As presented in the chapter, various findings from different orthographies in both monolinguals and second language learners, SVR has found to be valuable in explaining the variance in RC through D and LC. Even though, the researchers have used different types of assessments to measure D, LC, and RC, the results are unequivocal in demonstrating that RC consists mainly of two important components D and LC. For instance, some researchers have used non-word reading tasks and some have used real word reading to measure decoding and similarly some researchers have used different procedures such as cloze techniques, asking questions from the passages to measure LC and RC. Other factors such as working memory, fluency, and vocabulary may explain some of the variance, but the findings are not as clear cut as the two important components of D and LC. Even though some researchers have argued that an additive formula, RC =  D +  LC can be as useful as the multiplicative model RC =  D × LC, which was originally proposed by Gough and his colleagues, the additive formula can be rejected on rational grounds. According to the multiplicative model, if D =  zero, then, RC will be zero and if LC is zero, then also RC will be zero demonstrating the importance of both D and LC components. However, in the additive model, if D is zero, then, theoretically, RC can have some value if the individual has some LC. However, this may not be possible in reality to comprehend passages when read without some decoding ability.

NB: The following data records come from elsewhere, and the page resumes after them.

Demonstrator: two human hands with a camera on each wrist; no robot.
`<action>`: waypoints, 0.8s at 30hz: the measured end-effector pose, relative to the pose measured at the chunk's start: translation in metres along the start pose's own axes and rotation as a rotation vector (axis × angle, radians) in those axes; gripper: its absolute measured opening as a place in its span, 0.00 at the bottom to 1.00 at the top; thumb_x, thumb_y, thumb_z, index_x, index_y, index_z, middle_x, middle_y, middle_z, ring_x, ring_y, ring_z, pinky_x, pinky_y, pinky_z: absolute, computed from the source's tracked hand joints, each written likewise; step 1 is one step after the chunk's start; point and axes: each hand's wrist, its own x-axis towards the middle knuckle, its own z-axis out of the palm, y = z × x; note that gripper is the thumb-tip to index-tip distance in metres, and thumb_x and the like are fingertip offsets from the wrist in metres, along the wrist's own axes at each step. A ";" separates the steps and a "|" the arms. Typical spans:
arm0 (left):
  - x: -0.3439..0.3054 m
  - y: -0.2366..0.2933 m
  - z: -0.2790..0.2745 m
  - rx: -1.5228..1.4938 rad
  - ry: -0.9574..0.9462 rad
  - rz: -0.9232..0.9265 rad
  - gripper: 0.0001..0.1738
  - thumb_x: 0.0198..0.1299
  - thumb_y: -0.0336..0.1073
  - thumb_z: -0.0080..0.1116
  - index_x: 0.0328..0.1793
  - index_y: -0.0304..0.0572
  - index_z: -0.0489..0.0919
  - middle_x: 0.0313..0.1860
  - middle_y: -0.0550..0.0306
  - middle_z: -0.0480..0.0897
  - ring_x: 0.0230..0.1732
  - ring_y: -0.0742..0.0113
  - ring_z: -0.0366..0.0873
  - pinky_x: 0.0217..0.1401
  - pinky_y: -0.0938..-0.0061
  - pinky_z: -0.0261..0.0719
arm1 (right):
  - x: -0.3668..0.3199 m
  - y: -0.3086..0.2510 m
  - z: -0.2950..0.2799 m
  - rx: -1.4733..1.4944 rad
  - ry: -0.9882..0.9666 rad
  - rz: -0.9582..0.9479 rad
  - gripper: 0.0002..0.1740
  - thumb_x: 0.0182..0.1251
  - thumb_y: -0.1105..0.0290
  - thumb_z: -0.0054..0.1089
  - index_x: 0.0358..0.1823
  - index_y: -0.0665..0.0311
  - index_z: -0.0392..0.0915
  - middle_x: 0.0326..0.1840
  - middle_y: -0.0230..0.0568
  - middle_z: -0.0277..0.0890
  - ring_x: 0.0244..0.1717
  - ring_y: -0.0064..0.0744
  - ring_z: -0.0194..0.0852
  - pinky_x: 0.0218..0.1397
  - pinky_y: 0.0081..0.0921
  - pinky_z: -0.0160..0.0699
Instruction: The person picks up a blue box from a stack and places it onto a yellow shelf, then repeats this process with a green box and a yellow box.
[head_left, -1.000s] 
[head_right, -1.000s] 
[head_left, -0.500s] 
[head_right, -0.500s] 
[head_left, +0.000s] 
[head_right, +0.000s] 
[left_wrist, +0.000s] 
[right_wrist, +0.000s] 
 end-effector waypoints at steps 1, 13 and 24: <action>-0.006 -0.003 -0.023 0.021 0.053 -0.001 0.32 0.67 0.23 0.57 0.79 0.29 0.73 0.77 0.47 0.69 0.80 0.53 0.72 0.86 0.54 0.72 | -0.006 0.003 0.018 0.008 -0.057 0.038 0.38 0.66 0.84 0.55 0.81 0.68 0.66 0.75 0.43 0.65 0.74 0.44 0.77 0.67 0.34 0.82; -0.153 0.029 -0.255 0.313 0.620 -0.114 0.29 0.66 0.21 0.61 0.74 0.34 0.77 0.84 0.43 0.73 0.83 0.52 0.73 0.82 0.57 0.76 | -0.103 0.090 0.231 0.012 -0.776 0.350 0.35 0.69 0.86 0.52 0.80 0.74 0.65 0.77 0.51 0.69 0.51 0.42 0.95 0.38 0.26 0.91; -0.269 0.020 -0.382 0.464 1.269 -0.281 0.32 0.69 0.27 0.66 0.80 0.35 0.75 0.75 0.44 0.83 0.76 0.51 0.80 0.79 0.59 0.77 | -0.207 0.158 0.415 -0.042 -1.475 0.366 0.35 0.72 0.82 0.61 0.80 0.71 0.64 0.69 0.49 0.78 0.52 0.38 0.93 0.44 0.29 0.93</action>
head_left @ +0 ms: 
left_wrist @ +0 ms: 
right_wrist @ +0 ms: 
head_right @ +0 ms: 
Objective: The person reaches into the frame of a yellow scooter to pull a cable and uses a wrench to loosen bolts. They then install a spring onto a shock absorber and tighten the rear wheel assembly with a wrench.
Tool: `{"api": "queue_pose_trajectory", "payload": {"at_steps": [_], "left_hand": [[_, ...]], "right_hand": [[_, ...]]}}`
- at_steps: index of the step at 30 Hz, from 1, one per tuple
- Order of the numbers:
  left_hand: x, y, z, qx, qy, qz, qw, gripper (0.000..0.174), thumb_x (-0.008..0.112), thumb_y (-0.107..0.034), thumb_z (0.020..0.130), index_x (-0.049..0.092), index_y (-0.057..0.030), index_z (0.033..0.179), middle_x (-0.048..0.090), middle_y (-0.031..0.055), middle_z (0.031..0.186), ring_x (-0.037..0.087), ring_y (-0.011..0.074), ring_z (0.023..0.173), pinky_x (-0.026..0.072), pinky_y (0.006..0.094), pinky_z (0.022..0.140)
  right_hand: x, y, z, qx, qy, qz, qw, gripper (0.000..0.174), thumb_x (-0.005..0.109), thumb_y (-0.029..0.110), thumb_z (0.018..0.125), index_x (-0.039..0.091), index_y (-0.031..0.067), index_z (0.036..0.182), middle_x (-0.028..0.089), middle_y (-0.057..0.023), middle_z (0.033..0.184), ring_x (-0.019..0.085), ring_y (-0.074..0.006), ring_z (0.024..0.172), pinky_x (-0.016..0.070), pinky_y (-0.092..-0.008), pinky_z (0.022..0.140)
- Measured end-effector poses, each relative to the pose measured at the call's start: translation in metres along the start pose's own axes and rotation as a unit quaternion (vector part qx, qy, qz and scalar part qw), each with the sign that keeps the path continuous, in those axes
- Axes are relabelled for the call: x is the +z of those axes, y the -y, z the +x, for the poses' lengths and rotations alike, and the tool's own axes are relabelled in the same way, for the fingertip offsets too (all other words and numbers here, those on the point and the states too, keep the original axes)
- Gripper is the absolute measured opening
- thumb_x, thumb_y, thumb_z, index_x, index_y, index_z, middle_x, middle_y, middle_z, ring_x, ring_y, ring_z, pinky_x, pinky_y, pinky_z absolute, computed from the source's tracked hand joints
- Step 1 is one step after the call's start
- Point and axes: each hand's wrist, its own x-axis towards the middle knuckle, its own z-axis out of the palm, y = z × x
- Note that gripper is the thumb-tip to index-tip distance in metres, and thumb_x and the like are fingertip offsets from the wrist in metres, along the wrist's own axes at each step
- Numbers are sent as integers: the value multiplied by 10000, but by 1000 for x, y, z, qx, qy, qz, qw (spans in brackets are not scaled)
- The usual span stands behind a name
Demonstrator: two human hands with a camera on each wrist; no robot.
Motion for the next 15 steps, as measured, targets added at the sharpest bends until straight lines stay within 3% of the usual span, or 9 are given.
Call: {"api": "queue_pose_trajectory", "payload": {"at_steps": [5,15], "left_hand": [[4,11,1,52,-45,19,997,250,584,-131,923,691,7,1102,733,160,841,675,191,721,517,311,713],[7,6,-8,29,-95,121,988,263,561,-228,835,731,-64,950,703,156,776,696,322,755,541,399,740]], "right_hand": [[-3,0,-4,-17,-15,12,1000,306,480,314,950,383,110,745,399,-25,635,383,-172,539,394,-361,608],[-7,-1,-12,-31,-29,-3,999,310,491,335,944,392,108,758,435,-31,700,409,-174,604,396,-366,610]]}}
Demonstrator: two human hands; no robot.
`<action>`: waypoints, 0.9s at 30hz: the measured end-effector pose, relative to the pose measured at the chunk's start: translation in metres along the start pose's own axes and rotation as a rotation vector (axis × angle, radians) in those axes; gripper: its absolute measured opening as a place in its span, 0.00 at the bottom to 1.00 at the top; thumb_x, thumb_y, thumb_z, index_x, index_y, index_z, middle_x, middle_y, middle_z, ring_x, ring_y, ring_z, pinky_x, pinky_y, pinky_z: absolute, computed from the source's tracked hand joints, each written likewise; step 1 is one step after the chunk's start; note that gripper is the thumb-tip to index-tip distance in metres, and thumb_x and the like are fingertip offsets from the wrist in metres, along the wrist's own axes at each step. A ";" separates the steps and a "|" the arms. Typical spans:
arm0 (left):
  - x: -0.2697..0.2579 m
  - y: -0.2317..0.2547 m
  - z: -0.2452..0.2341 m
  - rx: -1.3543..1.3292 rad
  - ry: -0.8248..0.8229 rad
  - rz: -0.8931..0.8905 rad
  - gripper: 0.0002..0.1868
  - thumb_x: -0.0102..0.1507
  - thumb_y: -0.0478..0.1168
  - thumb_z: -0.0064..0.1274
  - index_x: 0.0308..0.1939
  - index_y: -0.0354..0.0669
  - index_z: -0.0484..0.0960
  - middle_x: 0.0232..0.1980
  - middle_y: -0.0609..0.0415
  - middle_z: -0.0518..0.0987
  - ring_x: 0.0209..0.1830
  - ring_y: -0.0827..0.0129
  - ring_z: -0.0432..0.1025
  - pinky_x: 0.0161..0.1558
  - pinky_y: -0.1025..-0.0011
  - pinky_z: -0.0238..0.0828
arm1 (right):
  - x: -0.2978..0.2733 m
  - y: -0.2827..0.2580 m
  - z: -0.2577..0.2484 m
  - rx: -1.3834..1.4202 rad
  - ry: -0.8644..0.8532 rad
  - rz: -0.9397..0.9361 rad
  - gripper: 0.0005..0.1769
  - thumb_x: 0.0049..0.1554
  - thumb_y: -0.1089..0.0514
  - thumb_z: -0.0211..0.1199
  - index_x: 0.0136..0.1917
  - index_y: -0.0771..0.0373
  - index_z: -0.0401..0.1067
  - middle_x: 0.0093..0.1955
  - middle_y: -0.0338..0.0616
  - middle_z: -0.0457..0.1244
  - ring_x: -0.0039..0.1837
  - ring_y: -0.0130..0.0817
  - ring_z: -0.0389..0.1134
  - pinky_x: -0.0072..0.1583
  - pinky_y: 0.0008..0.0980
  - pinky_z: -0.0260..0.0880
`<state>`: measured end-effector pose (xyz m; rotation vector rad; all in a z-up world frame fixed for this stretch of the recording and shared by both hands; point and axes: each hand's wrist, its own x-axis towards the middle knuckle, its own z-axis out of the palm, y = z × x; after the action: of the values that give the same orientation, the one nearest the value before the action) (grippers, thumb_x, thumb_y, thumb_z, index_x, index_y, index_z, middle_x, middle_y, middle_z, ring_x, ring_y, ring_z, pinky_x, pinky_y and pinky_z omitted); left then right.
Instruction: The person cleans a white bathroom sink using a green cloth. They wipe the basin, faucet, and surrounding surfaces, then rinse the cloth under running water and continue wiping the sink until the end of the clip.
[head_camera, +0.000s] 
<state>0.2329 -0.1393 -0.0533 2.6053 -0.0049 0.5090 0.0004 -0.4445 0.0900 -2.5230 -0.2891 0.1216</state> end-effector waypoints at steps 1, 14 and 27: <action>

SVR has diagnostic value without using the IQ measures to assess reading difficulties and additional advantage of SVR is that once the weak component is identified, then appropriate systematic instruction can be provided to improve the weak component. Diagnosis based on IQ and achievement discrepancy formula may not have the same advantage. Additionally, SVR model has been found to be applicable based on the studies with monolinguals and second language learners, in orthographies that are transparent or opaque, and in longitudinal studies also (Torppa et al. 2016). Further, SVR also has received support from genetic studies that have shown that decoding and comprehension are influenced by different genetic components (Keenan, Betjemann, Wadsworth, DeFries, & Olson 2006). Future studies may explore the applicability of SVR in bilinguals as well at various grade levels and in different orthographies. Additionally, most of the studies have explained about 50% of the variance in reading comprehension, while the IQ scores, which is used in the assessment of reading problems explains only 25% of the variance. Perhaps future studies can explore contributions of other factors such as working memory, speed, and vocabulary to the SVR model.